Reproduce the records below in their entirety, character for character.

Dataset records:
--
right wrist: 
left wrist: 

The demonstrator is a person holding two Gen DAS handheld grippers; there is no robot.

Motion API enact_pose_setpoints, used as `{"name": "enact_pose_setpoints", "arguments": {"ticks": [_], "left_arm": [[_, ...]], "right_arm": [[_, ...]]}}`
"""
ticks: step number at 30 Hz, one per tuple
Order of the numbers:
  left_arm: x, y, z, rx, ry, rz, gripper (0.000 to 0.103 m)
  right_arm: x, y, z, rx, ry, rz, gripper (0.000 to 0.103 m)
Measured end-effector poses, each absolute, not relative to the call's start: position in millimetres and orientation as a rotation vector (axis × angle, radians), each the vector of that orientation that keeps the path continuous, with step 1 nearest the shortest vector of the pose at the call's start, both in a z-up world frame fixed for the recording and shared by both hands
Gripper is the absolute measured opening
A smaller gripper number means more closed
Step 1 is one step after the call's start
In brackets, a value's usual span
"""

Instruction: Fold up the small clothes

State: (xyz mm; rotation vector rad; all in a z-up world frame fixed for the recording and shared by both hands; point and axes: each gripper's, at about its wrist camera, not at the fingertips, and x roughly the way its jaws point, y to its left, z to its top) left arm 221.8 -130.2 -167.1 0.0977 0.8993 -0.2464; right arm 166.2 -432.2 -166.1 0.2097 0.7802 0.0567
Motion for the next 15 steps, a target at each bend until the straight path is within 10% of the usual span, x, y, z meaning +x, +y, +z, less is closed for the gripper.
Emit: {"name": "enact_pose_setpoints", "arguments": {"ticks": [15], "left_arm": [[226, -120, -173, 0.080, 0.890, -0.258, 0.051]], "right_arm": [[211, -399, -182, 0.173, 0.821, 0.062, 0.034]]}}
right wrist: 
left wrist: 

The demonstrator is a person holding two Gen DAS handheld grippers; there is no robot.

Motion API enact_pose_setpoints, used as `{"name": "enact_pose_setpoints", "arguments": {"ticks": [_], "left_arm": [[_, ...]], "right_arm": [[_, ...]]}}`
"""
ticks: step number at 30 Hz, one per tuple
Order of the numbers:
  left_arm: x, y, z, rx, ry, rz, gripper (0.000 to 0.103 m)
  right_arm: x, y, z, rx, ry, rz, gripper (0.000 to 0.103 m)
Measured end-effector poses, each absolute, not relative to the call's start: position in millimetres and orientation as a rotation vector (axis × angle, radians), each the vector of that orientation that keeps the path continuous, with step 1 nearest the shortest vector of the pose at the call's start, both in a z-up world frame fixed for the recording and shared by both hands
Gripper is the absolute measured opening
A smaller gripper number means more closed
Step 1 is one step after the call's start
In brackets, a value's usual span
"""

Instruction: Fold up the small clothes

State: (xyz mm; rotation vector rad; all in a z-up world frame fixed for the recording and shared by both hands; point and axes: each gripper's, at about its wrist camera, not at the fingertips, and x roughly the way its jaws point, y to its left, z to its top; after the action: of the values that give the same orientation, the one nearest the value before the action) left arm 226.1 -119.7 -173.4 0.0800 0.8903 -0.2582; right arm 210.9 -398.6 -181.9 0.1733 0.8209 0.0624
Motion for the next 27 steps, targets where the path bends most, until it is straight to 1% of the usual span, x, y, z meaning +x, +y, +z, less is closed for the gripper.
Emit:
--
Solved exercise:
right wrist: 
left wrist: 

The demonstrator is a person holding two Gen DAS handheld grippers; there is no robot.

Motion API enact_pose_setpoints, used as `{"name": "enact_pose_setpoints", "arguments": {"ticks": [_], "left_arm": [[_, ...]], "right_arm": [[_, ...]]}}`
"""
ticks: step number at 30 Hz, one per tuple
Order of the numbers:
  left_arm: x, y, z, rx, ry, rz, gripper (0.000 to 0.103 m)
  right_arm: x, y, z, rx, ry, rz, gripper (0.000 to 0.103 m)
Measured end-effector poses, each absolute, not relative to the call's start: position in millimetres and orientation as a rotation vector (axis × angle, radians), each the vector of that orientation that keeps the path continuous, with step 1 nearest the shortest vector of the pose at the call's start, both in a z-up world frame fixed for the recording and shared by both hands
Gripper is the absolute measured opening
A smaller gripper number means more closed
Step 1 is one step after the call's start
In brackets, a value's usual span
"""

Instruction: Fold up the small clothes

State: (xyz mm; rotation vector rad; all in a z-up world frame fixed for the recording and shared by both hands; point and axes: each gripper's, at about its wrist camera, not at the fingertips, and x roughly the way its jaws point, y to its left, z to its top) left arm 221.8 -130.2 -167.1 0.0977 0.8993 -0.2464; right arm 166.2 -432.2 -166.1 0.2097 0.7802 0.0567
Motion for the next 15 steps, a target at each bend until the straight path is within 10% of the usual span, x, y, z meaning +x, +y, +z, less is closed for the gripper.
Emit: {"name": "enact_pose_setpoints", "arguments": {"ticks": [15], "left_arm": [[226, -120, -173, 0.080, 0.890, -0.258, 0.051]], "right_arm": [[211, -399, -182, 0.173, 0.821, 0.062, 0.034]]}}
right wrist: 
left wrist: 

The demonstrator is a person holding two Gen DAS handheld grippers; there is no robot.

Motion API enact_pose_setpoints, used as `{"name": "enact_pose_setpoints", "arguments": {"ticks": [_], "left_arm": [[_, ...]], "right_arm": [[_, ...]]}}`
"""
ticks: step number at 30 Hz, one per tuple
Order of the numbers:
  left_arm: x, y, z, rx, ry, rz, gripper (0.000 to 0.103 m)
  right_arm: x, y, z, rx, ry, rz, gripper (0.000 to 0.103 m)
Measured end-effector poses, each absolute, not relative to the call's start: position in millimetres and orientation as a rotation vector (axis × angle, radians), each the vector of that orientation that keeps the path continuous, with step 1 nearest the shortest vector of the pose at the call's start, both in a z-up world frame fixed for the recording and shared by both hands
Gripper is the absolute measured opening
A smaller gripper number means more closed
Step 1 is one step after the call's start
In brackets, a value's usual span
"""

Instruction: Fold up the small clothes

State: (xyz mm; rotation vector rad; all in a z-up world frame fixed for the recording and shared by both hands; point and axes: each gripper's, at about its wrist camera, not at the fingertips, and x roughly the way its jaws point, y to its left, z to its top; after the action: of the values that give the same orientation, the one nearest the value before the action) left arm 226.1 -119.7 -173.4 0.0800 0.8903 -0.2582; right arm 210.9 -398.6 -181.9 0.1733 0.8209 0.0624
Motion for the next 27 steps, targets where the path bends most, until it is straight to 1% of the usual span, x, y, z meaning +x, +y, +z, less is closed for the gripper.
Emit:

Besides this answer, the exercise requires nothing else.